# Description of the task
When the word "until" appears in a line of the data below, list that line.

====

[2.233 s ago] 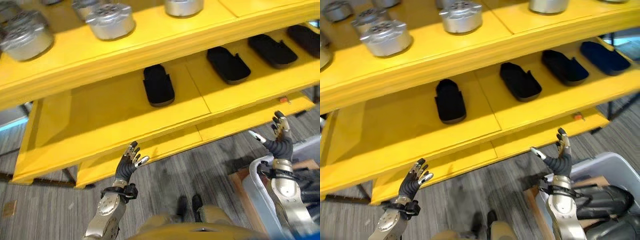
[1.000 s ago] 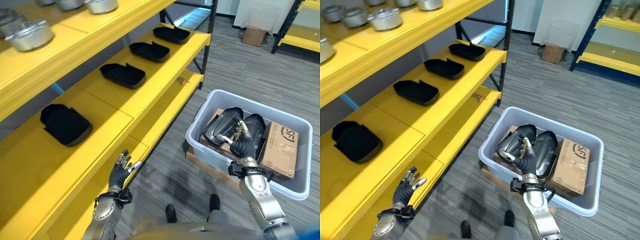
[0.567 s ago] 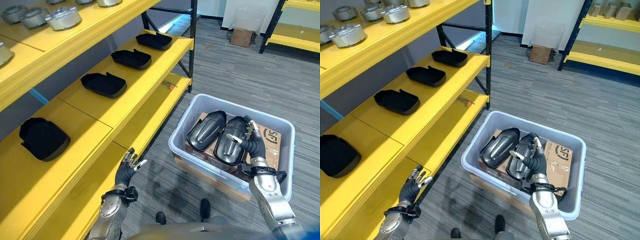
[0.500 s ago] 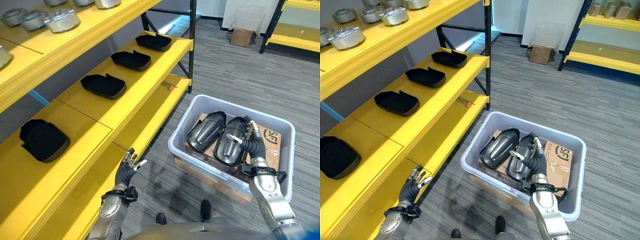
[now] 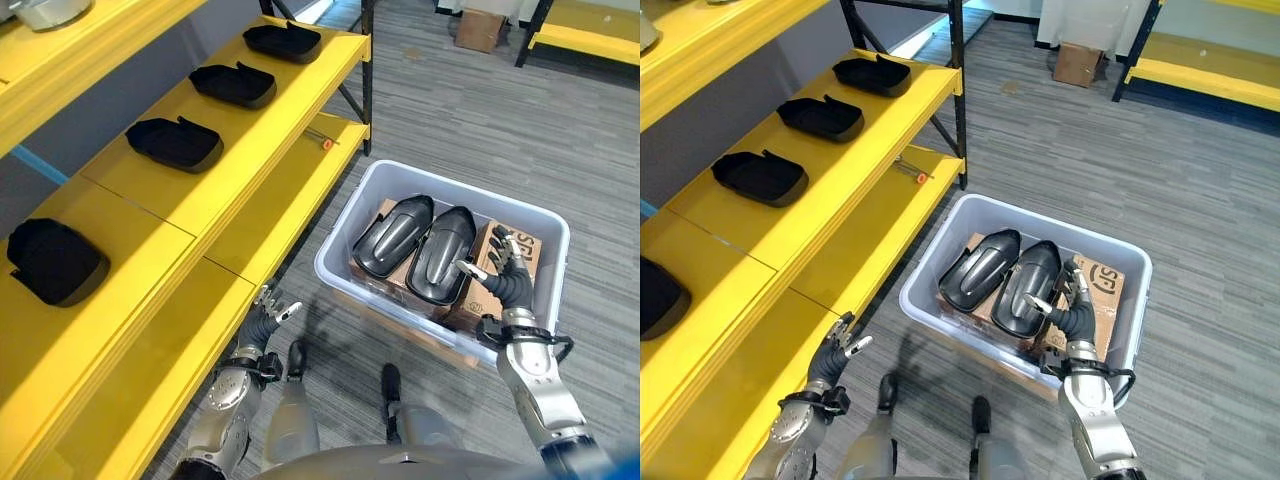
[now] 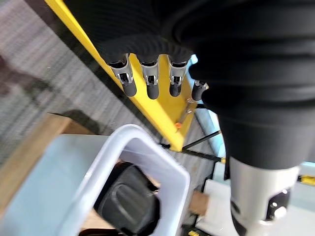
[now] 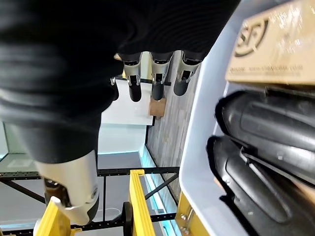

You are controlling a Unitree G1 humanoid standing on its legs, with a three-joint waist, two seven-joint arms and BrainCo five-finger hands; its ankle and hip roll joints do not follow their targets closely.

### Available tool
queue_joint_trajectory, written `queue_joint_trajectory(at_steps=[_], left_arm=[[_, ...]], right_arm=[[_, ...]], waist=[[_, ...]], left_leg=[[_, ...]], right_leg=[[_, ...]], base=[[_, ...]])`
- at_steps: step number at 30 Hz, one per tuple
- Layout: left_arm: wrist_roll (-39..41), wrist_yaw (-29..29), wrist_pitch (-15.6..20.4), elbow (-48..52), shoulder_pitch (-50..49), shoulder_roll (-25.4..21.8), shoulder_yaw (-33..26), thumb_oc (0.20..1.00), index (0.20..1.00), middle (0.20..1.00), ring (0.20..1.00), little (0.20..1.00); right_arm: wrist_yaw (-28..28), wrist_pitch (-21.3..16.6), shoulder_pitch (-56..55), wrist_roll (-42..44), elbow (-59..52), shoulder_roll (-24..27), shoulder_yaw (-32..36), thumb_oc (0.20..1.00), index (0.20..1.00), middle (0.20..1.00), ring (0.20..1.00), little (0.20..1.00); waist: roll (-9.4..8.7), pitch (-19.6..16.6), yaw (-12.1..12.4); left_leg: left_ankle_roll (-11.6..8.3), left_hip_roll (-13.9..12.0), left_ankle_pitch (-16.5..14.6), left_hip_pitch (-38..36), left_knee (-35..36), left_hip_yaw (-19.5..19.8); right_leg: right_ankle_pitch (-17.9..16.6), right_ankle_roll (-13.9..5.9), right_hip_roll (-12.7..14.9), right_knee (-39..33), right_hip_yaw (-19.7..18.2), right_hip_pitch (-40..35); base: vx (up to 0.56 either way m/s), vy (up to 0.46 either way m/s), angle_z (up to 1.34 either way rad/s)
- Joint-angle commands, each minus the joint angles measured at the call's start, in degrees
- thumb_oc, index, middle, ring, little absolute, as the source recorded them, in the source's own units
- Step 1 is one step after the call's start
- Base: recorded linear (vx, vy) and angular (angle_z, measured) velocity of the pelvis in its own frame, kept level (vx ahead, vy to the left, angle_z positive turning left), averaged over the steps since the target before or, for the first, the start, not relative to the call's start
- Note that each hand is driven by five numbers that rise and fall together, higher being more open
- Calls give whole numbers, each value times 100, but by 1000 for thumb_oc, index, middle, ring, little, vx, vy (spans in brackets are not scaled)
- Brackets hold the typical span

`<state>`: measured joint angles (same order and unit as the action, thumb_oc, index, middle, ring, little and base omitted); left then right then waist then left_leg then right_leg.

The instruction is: Move parts from the plastic box to the shelf.

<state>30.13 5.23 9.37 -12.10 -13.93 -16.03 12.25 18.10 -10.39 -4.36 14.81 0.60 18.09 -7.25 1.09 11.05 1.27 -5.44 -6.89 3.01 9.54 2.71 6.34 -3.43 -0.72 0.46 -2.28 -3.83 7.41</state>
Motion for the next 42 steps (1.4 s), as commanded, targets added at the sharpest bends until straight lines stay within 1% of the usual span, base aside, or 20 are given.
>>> queue_joint_trajectory(at_steps=[1, 4, 5, 6, 7, 10, 13, 17, 20, 22, 24, 25, 28, 29, 30, 32, 36, 42], left_arm=[[-52, -53, 354, 579, -88, -285, -166, 1000, 1000, 1000, 1000, 1000], [-60, 17, 392, 599, -57, -404, -204, 1000, 1000, 1000, 1000, 1000], [-49, 52, 406, 597, 25, -503, -235, 1000, 1000, 1000, 1000, 1000], [-49, 52, 406, 596, 26, -505, -237, 1000, 1000, 1000, 1000, 1000], [-51, 69, 414, 611, 43, -532, -242, 1000, 1000, 1000, 1000, 1000], [-70, 127, 392, 586, 85, -586, -260, 1000, 1000, 1000, 1000, 1000], [-88, 155, 377, 549, 123, -587, -239, 1000, 1000, 1000, 1000, 1000], [-89, 194, 402, 566, 235, -594, -200, 1000, 1000, 1000, 1000, 1000], [-68, 212, 434, 623, 360, -603, -135, 1000, 1000, 1000, 1000, 1000], [-50, 274, 494, 678, 612, -627, -13, 1000, 1000, 1000, 1000, 1000], [-33, 333, 522, 713, 793, -612, 101, 1000, 1000, 1000, 1000, 1000], [-33, 333, 523, 709, 803, -610, 99, 1000, 1000, 1000, 1000, 1000], [-14, 407, 532, 699, 1043, -569, 259, 1000, 1000, 1000, 1000, 1000], [-16, 480, 542, 662, 1226, -524, 358, 1000, 1000, 1000, 1000, 1000], [-12, 509, 548, 639, 1303, -505, 393, 1000, 1000, 1000, 1000, 1000], [-6, 599, 566, 591, 1511, -425, 529, 1000, 1000, 1000, 1000, 1000], [1, 689, 579, 539, 1735, -359, 635, 1000, 1000, 1000, 1000, 1000], [8, 785, 621, 575, 1848, -366, 712, 1000, 1000, 1000, 1000, 1000]], right_arm=[[-81, -305, -396, -75, -809, 63, 135, 1000, 1000, 1000, 1000, 1000], [-150, -245, -328, -63, -751, 20, 21, 1000, 1000, 1000, 1000, 1000], [-190, -221, -261, -53, -741, 20, -76, 1000, 1000, 1000, 1000, 1000], [-190, -221, -259, -53, -740, 18, -77, 1000, 1000, 1000, 1000, 1000], [-208, -213, -258, -44, -756, 16, -100, 1000, 1000, 1000, 1000, 1000], [-221, -182, -234, -67, -754, 33, -98, 1000, 1000, 1000, 1000, 1000], [-190, -188, -204, -53, -734, 23, -99, 1000, 1000, 1000, 1000, 1000], [-33, -191, -24, -187, -638, 71, -55, 1000, 1000, 1000, 1000, 1000], [122, -177, 248, -308, -549, 93, -78, 1000, 1000, 1000, 1000, 1000], [391, -188, 846, -440, -308, 144, -176, 1000, 1000, 1000, 1000, 1000], [579, -156, 1264, -467, -100, 116, -280, 1000, 1000, 1000, 1000, 1000], [581, -160, 1279, -467, -90, 117, -281, 1000, 1000, 1000, 1000, 1000], [794, -123, 1816, -461, 219, 101, -408, 1000, 1000, 1000, 1000, 1000], [960, -106, 2271, -442, 487, 62, -504, 1000, 1000, 1000, 1000, 1000], [1000, -101, 2419, -442, 549, 39, -552, 1000, 1000, 1000, 1000, 1000], [1117, -56, 2848, -528, 863, 21, -681, 1000, 1000, 1000, 1000, 1000], [1220, -11, 3200, -587, 1103, -78, -805, 1000, 1000, 1000, 1000, 1000], [1381, 15, 3335, -607, 1405, -139, -798, 1000, 1000, 1000, 1000, 1000]], waist=[[21, -246, -39], [-78, -219, -39], [-144, -192, -32], [-149, -194, -25], [-169, -188, -30], [-274, -198, -68], [-335, -202, -106], [-364, -183, -162], [-336, -108, -202], [-261, 41, -225], [-195, 169, -215], [-192, 168, -215], [-90, 308, -198], [-10, 406, -170], [5, 447, -159], [93, 602, -110], [114, 740, -69], [151, 896, -40]], left_leg=[[121, -20, 495, 244, -232, -262], [298, 125, 139, 272, -599, -595], [343, 182, -5, 328, -782, -767], [346, 184, -15, 338, -798, -775], [360, 205, -67, 367, -872, -808], [436, 289, -233, 434, -1002, -884], [450, 303, -256, 469, -1010, -935], [426, 241, -205, 488, -890, -1048], [397, 185, -130, 508, -747, -1124], [335, 128, 19, 719, -638, -1215], [303, 96, 112, 862, -582, -1207], [301, 93, 116, 871, -580, -1207], [259, 92, 225, 1003, -494, -1205], [231, 80, 302, 1099, -415, -1210], [219, 72, 332, 1119, -382, -1217], [176, 60, 413, 1198, -299, -1218], [144, 40, 474, 1275, -216, -1194], [120, 51, 484, 1398, -231, -1122]], right_leg=[[631, -537, 616, 239, 196, -684], [442, -743, 921, 171, 28, -577], [333, -826, 1049, 146, -50, -479], [332, -829, 1053, 143, -58, -473], [302, -849, 1114, 129, -40, -459], [179, -927, 1232, 76, -42, -376], [105, -943, 1244, 57, -79, -282], [14, -950, 1234, -5, -165, -74], [-48, -951, 1196, -19, -228, 133], [-144, -945, 1151, -8, -294, 524], [-186, -919, 1117, 33, -301, 753], [-185, -917, 1113, 41, -303, 768], [-228, -905, 1092, 67, -300, 958], [-253, -897, 1064, 78, -301, 1107], [-264, -893, 1051, 80, -301, 1148], [-289, -884, 1043, 98, -308, 1276], [-293, -860, 985, 119, -325, 1393], [-247, -817, 967, 196, -285, 1492]], base=[[125, 303, -75], [32, 280, -53], [0, 210, -75], [6, 163, -91], [14, 92, -39], [15, 110, -11], [7, 31, -10], [-6, -14, -20], [-54, -47, -28], [-164, -78, -33], [-105, -77, -16], [-57, -64, -6], [-47, -51, -2], [-38, -66, -2], [-12, -65, -6], [9, -33, -7], [20, -35, -3], [7, -13, 4]])
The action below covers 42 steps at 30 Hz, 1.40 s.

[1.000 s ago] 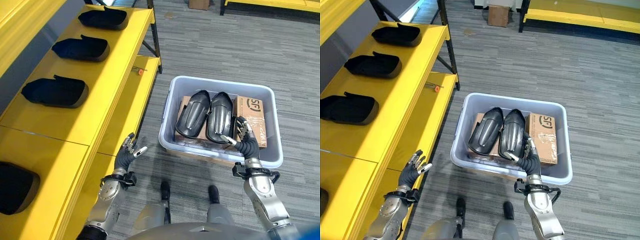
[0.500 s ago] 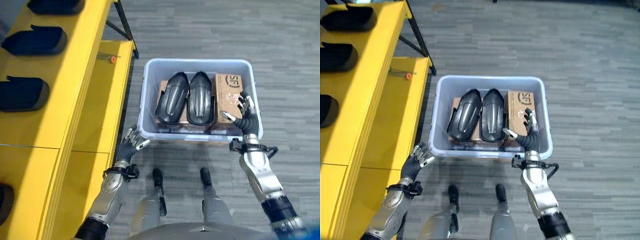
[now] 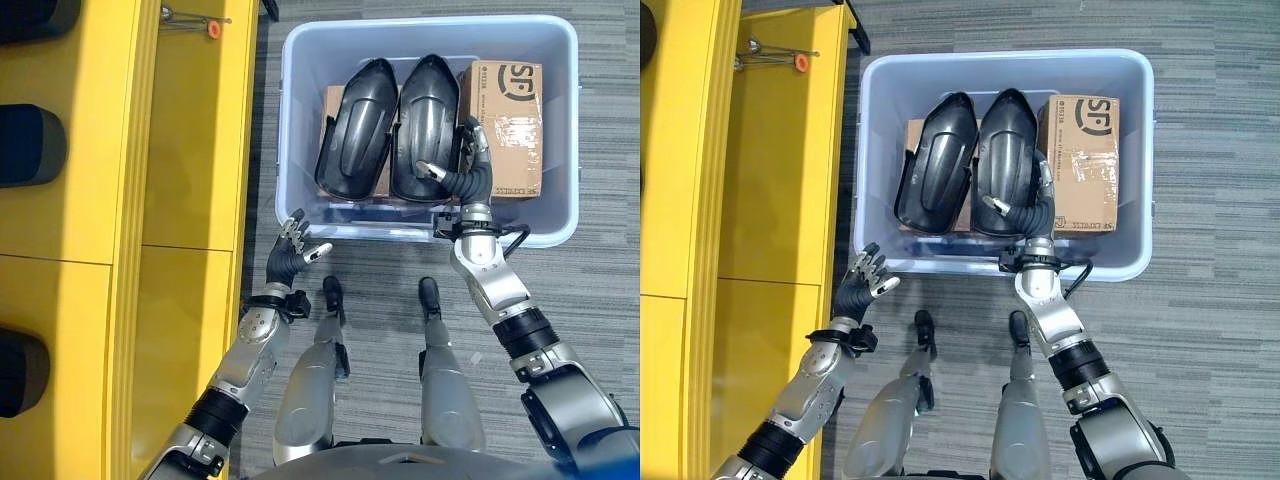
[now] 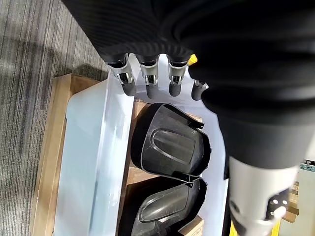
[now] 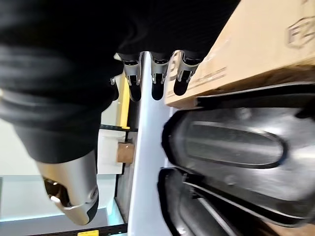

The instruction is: Move parts from the plastic box to the shelf.

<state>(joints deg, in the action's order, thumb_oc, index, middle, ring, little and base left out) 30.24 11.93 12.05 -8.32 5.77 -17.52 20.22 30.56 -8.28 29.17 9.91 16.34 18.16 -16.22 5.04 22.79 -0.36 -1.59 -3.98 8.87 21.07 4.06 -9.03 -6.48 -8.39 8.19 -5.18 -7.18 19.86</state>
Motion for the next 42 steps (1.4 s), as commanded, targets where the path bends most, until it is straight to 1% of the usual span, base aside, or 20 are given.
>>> queue_joint_trajectory(at_steps=[1, 3, 7, 11, 15, 19, 29, 34, 38, 40, 42], left_arm=[[-10, 132, 368, 195, -111, -221, -75, 1000, 1000, 1000, 1000, 1000], [-24, 165, 371, 200, -82, -227, -62, 1000, 1000, 1000, 1000, 1000], [-29, 176, 385, 201, -78, -227, -38, 1000, 1000, 1000, 1000, 1000], [21, 185, 409, 249, -58, -231, 24, 1000, 1000, 1000, 1000, 1000], [123, 181, 461, 321, 47, -271, 153, 1000, 1000, 1000, 1000, 1000], [152, 207, 471, 312, 121, -270, 201, 1000, 1000, 1000, 1000, 1000], [174, 234, 474, 272, 234, -260, 224, 1000, 1000, 1000, 1000, 1000], [172, 238, 463, 274, 250, -263, 219, 1000, 1000, 1000, 1000, 1000], [200, 227, 469, 289, 239, -291, 231, 1000, 1000, 1000, 1000, 1000], [226, 217, 468, 312, 240, -305, 250, 1000, 1000, 1000, 1000, 1000], [310, 176, 472, 377, 240, -368, 290, 1000, 1000, 1000, 1000, 1000]], right_arm=[[196, -201, -15, -107, -67, -164, 131, 1000, 1000, 1000, 1000, 1000], [281, -174, -31, -104, 87, -181, 178, 1000, 1000, 1000, 1000, 1000], [279, -163, 8, -115, 189, -192, 153, 1000, 1000, 1000, 1000, 1000], [307, -113, 324, -98, 636, -212, 47, 1000, 1000, 1000, 1000, 1000], [373, 44, 1173, -184, 1515, -114, -117, 1000, 1000, 1000, 1000, 1000], [369, 106, 1535, -256, 1809, -27, -249, 1000, 1000, 1000, 1000, 1000], [278, 111, 1692, -211, 1813, -13, -360, 1000, 1000, 1000, 1000, 1000], [135, 50, 1662, -22, 1706, -37, -365, 1000, 1000, 1000, 1000, 1000], [29, 1, 1811, 238, 1883, -76, -380, 1000, 1000, 1000, 1000, 1000], [-35, -25, 1935, 428, 2027, -95, -399, 1000, 1000, 1000, 1000, 1000], [-142, -51, 2423, 803, 2696, -120, -429, 1000, 1000, 1000, 1000, 1000]], waist=[[-225, -257, 132], [-179, -222, 146], [-158, -216, 156], [-121, -183, 198], [-74, -102, 322], [-70, -48, 368], [-81, 1, 399], [-90, -7, 408], [-94, -6, 436], [-95, 10, 451], [-59, 25, 533]], left_leg=[[-266, -232, -100, 264, -370, 424], [-271, -210, -94, 316, -369, 461], [-272, -193, -92, 345, -360, 475], [-277, -171, -71, 419, -362, 521], [-276, -155, -36, 488, -350, 595], [-281, -156, -18, 522, -337, 613], [-285, -142, 3, 547, -308, 645], [-287, -138, 9, 563, -284, 666], [-287, -136, 13, 576, -271, 679], [-289, -136, 19, 583, -265, 691], [-297, -119, 40, 607, -241, 706]], right_leg=[[58, -48, 194, 495, 54, 267], [54, -41, 199, 490, 44, 304], [48, -42, 208, 469, 40, 322], [43, -31, 214, 461, 60, 355], [60, -6, 184, 514, 101, 423], [63, 5, 172, 537, 100, 459], [75, 12, 152, 551, 118, 487], [70, 7, 154, 527, 156, 489], [71, 8, 153, 530, 157, 513], [70, 13, 149, 533, 161, 514], [66, 17, 148, 528, 195, 524]], base=[[0, 0, 0], [0, 0, 0], [0, 0, 0], [0, 0, 0], [-12, -18, 5], [-7, -2, 8], [-2, -2, 3], [0, 0, 0], [0, 0, 0], [0, 0, 0], [0, 0, 0]])
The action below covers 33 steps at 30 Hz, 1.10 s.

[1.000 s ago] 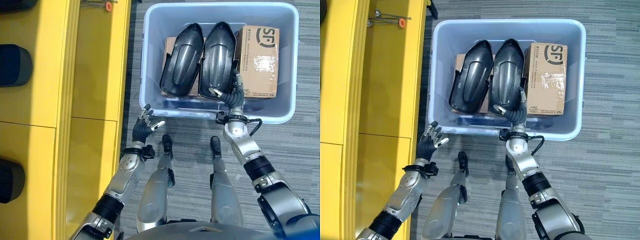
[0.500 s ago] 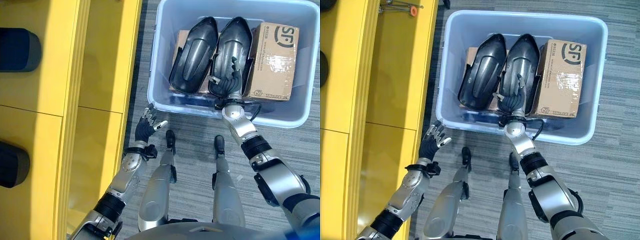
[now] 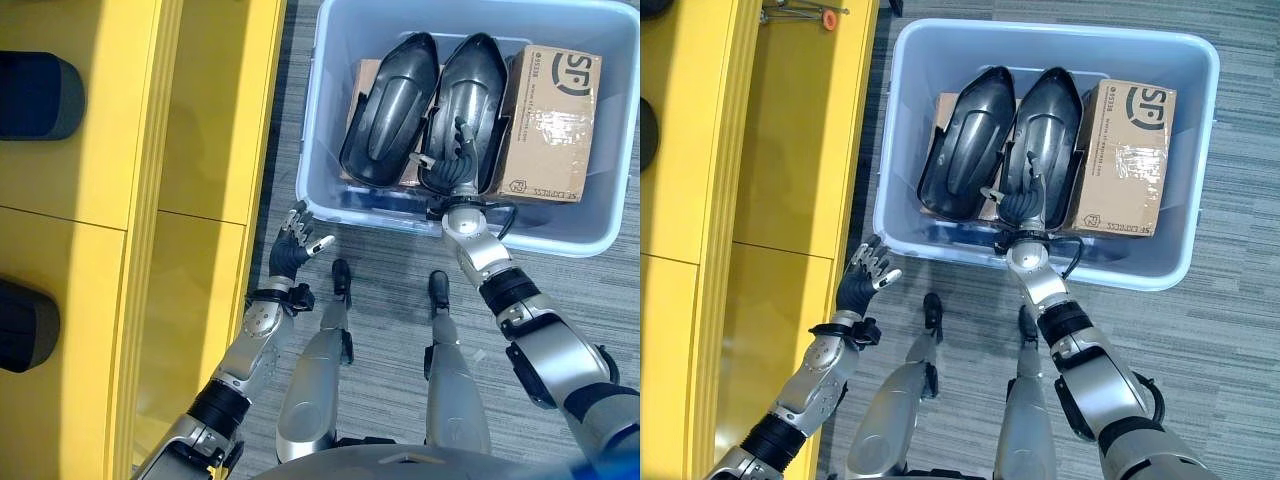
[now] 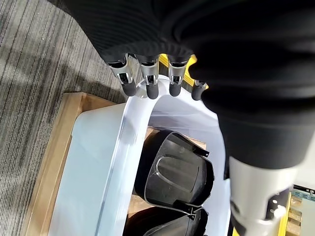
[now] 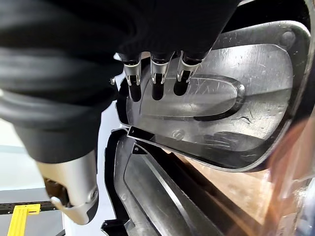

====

# Exercise result
Motion for the next 42 steps (1.4 s), as commanded, targets added at the sharpest bends until straight lines stay within 1% of the usual span, base aside, or 20 are given.
Motion for the next 42 steps (1.4 s), as commanded, targets where the path bends most, until it is straight to 1% of the usual span, base aside, or 20 are given.

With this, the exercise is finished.